THE PROBLEM:
Locate each line in the records containing "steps". Copy it.

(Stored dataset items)
——

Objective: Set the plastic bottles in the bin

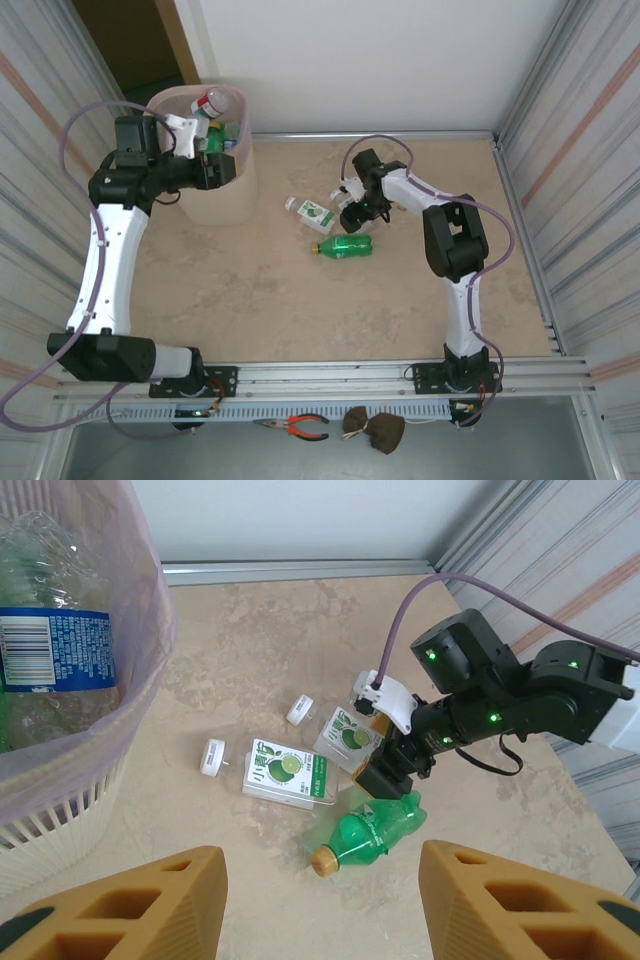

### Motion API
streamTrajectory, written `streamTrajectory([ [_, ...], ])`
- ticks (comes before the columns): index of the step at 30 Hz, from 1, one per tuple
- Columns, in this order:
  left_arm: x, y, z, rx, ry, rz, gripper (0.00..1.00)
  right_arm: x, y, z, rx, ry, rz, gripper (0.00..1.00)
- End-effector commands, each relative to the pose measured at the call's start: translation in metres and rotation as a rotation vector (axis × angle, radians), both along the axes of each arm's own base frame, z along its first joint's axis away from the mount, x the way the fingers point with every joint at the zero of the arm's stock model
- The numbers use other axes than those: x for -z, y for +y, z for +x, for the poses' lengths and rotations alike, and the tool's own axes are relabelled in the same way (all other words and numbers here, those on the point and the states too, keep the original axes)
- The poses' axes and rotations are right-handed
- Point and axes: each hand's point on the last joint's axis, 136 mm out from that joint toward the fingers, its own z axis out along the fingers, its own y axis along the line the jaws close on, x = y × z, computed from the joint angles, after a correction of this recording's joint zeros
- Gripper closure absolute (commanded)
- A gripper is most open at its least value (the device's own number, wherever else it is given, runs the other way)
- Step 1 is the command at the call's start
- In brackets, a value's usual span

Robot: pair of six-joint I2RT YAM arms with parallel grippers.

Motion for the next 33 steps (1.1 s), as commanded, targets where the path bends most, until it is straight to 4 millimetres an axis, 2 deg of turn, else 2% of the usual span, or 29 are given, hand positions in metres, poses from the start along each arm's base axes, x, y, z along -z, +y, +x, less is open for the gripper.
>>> streamTrajectory([
  [1, -0.007, -0.003, -0.005, 0.007, -0.027, -0.017, 0.46, 0.004, 0.001, 0.0, -0.004, 0.018, -0.02, 0.2],
  [10, -0.005, -0.006, -0.003, 0.017, -0.028, -0.028, 0.46, 0.006, -0.002, 0.001, 0.024, 0.018, -0.034, 0.27],
  [17, -0.008, -0.011, -0.004, 0.028, -0.045, -0.049, 0.46, -0.014, -0.004, 0.005, 0.044, -0.03, -0.019, 0.32],
  [21, -0.016, -0.017, -0.006, 0.045, -0.082, -0.085, 0.46, -0.034, -0.008, 0.008, 0.069, -0.075, 0.006, 0.34],
  [26, -0.033, -0.029, -0.009, 0.08, -0.146, -0.146, 0.45, -0.072, -0.01, 0.007, 0.092, -0.157, 0.06, 0.35],
  [33, -0.062, -0.057, -0.017, 0.13, -0.225, -0.188, 0.35, -0.143, -0.006, -0.002, 0.112, -0.325, 0.21, 0.37],
])
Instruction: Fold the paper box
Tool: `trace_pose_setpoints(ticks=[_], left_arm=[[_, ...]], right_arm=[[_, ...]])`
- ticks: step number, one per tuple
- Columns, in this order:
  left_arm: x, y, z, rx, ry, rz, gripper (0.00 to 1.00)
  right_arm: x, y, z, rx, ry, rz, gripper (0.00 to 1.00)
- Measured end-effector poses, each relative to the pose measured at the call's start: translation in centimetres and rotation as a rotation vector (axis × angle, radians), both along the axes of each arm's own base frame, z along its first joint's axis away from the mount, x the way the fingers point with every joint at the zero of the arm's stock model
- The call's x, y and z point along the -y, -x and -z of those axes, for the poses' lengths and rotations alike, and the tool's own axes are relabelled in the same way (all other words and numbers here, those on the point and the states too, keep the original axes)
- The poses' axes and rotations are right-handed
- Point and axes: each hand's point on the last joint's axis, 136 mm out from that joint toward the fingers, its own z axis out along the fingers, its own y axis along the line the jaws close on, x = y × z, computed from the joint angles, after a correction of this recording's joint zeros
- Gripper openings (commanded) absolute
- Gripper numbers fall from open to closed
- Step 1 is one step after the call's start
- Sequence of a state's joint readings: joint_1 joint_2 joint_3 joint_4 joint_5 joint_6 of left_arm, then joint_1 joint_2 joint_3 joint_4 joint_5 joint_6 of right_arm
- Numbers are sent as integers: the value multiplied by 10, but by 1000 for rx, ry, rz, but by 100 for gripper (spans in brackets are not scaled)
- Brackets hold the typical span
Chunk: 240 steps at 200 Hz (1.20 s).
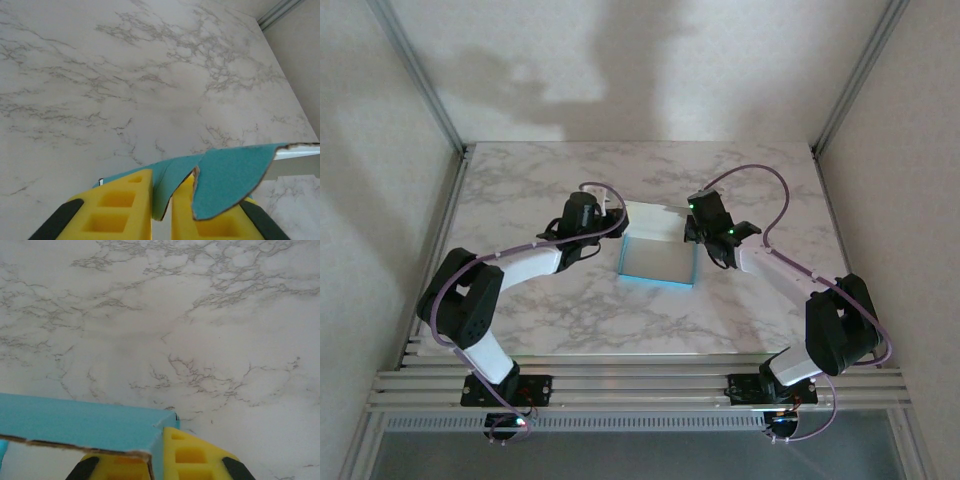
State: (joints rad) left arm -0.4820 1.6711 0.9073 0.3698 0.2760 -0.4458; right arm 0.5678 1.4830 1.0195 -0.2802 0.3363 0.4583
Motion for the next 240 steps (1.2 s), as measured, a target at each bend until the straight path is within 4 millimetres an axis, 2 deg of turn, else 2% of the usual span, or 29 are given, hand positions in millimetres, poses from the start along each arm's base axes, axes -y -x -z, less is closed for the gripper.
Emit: trace_pose_setpoints(ticks=[56,75,108,126,176,240], left_arm=[[-5,2,8,10,-70,49,28],[-12,0,8,10,-97,72,29],[-23,-12,-2,35,-122,101,27],[-22,-14,-6,44,-130,131,27],[-9,-4,-2,29,-151,257,27],[-10,-11,5,13,-187,250,27]], right_arm=[[-6,2,3,-17,27,-85,4],[-8,3,3,-23,49,-132,4],[-14,2,2,-29,84,-203,4],[-15,3,2,-33,99,-228,4],[-18,0,3,-45,116,-262,5],[-18,-2,6,-67,136,-283,6]])
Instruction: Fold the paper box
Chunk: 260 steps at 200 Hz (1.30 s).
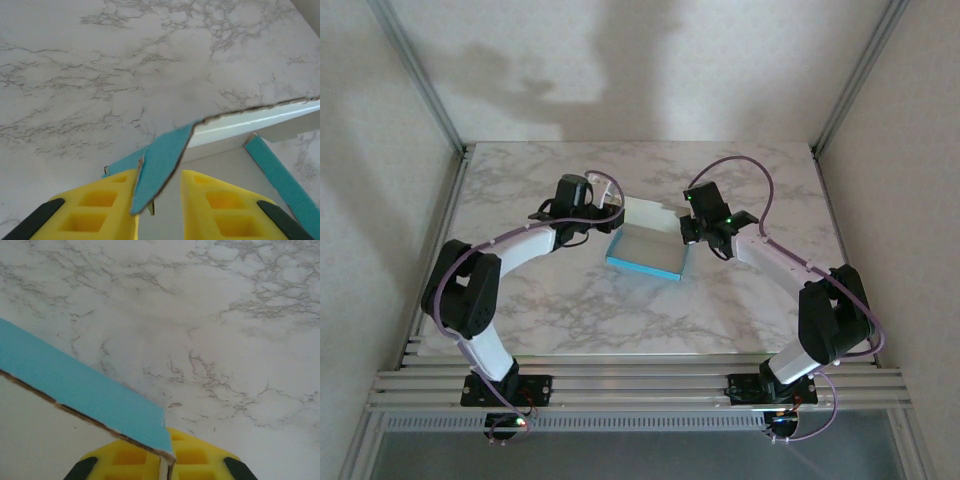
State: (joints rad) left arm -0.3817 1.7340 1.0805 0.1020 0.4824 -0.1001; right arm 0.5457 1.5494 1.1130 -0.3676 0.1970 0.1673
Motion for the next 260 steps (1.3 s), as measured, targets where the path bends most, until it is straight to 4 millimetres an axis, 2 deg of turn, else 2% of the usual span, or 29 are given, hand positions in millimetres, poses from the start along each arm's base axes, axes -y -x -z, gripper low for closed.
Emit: trace_pose_setpoints(ticks=[38,109,177,260], left_arm=[[-2,1,10,-26,-15,-6,26],[-2,1,11,-16,-28,7,15],[-2,2,11,-11,-27,7,13],[-1,5,10,-2,-15,14,12]], right_arm=[[-2,2,1,-7,-5,-14,7],[0,2,3,-27,-16,-26,13],[1,3,4,-54,-58,-18,20],[11,1,15,-62,-89,48,15]])
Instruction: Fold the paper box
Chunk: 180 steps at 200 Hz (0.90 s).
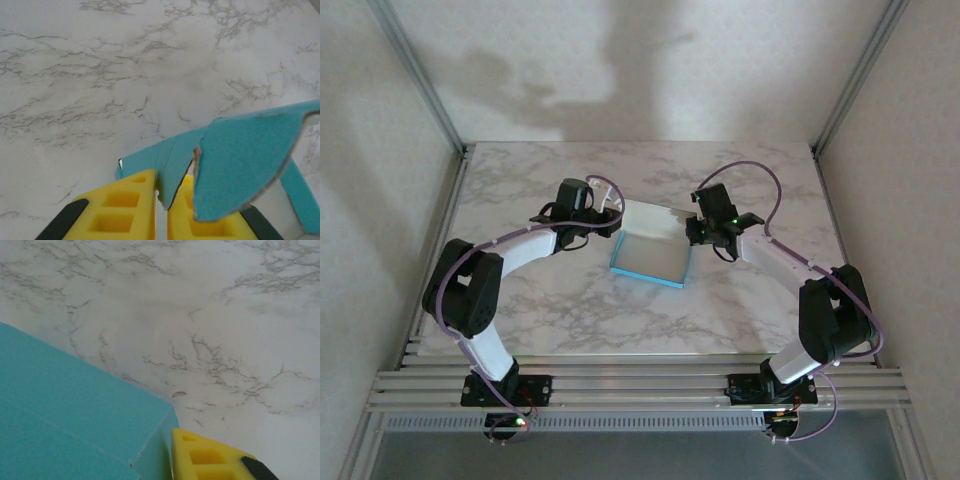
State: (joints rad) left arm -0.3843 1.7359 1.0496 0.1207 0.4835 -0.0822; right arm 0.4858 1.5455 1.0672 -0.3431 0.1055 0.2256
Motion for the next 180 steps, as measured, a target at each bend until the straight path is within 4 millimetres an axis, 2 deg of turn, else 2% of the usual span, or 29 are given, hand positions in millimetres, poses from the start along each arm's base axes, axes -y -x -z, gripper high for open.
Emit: trace_pose_setpoints(ticks=[78,144,180], left_arm=[[12,6,-2,-11,26,16,11],[17,10,0,-12,44,-6,9],[18,20,2,2,67,-31,9]], right_arm=[[7,-4,0,15,4,61,4],[12,-4,0,28,11,142,1],[13,5,2,68,-7,183,1]])
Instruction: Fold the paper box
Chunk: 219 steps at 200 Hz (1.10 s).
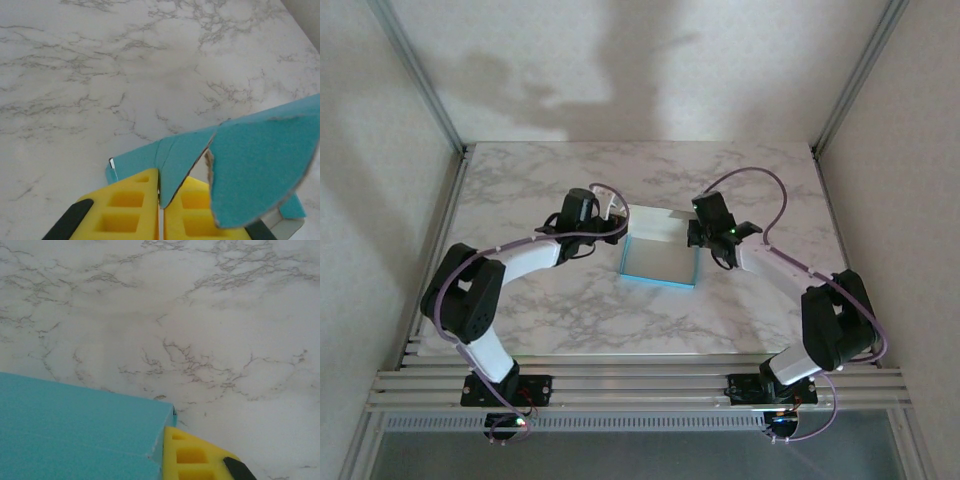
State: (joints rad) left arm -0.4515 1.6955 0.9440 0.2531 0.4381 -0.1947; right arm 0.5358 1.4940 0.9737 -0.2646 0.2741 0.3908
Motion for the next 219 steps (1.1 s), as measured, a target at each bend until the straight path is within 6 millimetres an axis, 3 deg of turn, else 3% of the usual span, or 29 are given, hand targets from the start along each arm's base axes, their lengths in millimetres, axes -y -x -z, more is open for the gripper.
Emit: trace_pose_setpoints(ticks=[77,219], left_arm=[[5,38,4,30,58,-42,9],[11,80,15,96,141,-73,10]], right_arm=[[6,25,3,91,-33,54,2],[15,67,16,203,-122,28,9]])
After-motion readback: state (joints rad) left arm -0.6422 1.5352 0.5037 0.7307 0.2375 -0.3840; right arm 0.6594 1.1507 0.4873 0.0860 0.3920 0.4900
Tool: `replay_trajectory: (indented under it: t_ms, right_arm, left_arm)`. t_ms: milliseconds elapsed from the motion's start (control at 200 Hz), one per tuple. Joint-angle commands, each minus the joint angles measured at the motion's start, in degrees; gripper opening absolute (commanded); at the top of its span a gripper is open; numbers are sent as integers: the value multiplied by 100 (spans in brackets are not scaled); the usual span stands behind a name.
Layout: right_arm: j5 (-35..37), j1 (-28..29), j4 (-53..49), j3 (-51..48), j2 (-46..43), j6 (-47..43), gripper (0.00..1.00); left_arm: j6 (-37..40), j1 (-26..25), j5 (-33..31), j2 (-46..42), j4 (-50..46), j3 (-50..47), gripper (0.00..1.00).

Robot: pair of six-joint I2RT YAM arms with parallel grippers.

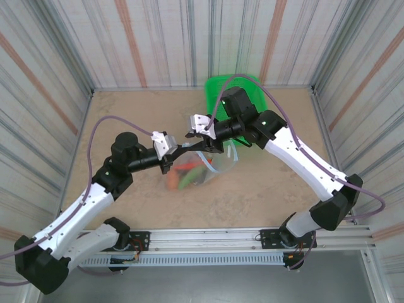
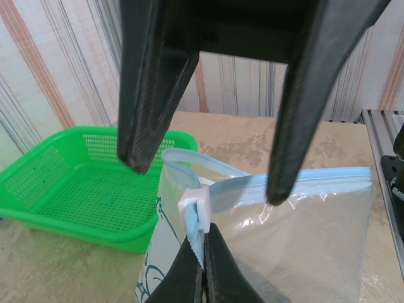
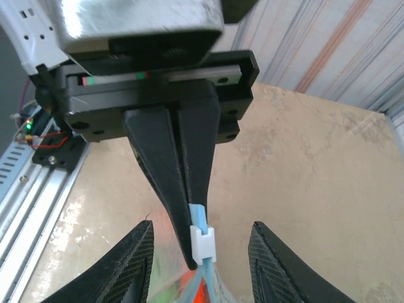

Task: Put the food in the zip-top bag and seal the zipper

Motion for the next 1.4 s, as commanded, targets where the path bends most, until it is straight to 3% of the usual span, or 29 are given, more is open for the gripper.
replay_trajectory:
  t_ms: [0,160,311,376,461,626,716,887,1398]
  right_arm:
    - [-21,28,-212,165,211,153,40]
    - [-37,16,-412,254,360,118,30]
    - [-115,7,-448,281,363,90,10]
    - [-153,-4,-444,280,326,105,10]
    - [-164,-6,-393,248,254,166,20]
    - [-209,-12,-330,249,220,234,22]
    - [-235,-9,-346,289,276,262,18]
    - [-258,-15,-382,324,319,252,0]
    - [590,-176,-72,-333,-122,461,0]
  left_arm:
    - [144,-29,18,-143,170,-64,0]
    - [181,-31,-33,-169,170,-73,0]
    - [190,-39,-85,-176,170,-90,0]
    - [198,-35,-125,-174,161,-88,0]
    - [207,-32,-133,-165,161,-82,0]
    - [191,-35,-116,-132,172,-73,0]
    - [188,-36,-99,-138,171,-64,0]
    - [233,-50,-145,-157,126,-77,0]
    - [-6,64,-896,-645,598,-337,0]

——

WRITTEN REPLY:
Motion for the next 33 steps (1.1 s), as commanded, targets where the path bends most, until it is straight to 4 millimetres an axis, 2 deg of turn, else 2% of the usual span, or 29 are given, hand positions in metres, poses from the start along each arm's base axes, x, y, z along -z, +y, +x, less is open for the gripper.
Chunk: 240 steps at 200 Hz (1.20 s).
Motion for the next 240 steps (1.2 s), as measured, a target at each bend until the straight path is within 4 millimetres an axis, 2 deg of turn, else 2% of the usual span, or 29 are given, hand positions in millimetres, poses from the start along each arm's base axes, axes -y -x -z, less is closed for the gripper.
Chunk: 260 steps at 200 Hz (1.30 s).
Motion for the next 260 steps (1.3 s), as measured, targets where the path bends most, until it is straight to 4 millimetres an axis, 2 deg of turn, else 2% of the usual span, or 29 are given, hand positions in millimetres, poses from the start along each arm's base axes, axes -y -x -z, gripper low for closed.
Chunk: 180 steps at 200 Hz (0.90 s).
Motion for the next 180 steps, as measured, a target at each bend until the straight path is within 4 millimetres an axis, 2 deg of turn, else 2% of the usual span, or 29 are given, hand positions in millimetres, poses from the start along each arm's base axes, axes -y -x -z, gripper high for open.
Chunk: 219 steps at 200 Hz (1.10 s).
Motion for the next 219 steps (1.1 s), as measured, a target at each bend until the straight path is within 6 millimetres an axis, 3 deg of turn, else 3% of the usual span, or 29 are given, hand targets from the start along each arm's base axes, their lengths in millimetres, axes -y -x -z, more is open for the gripper.

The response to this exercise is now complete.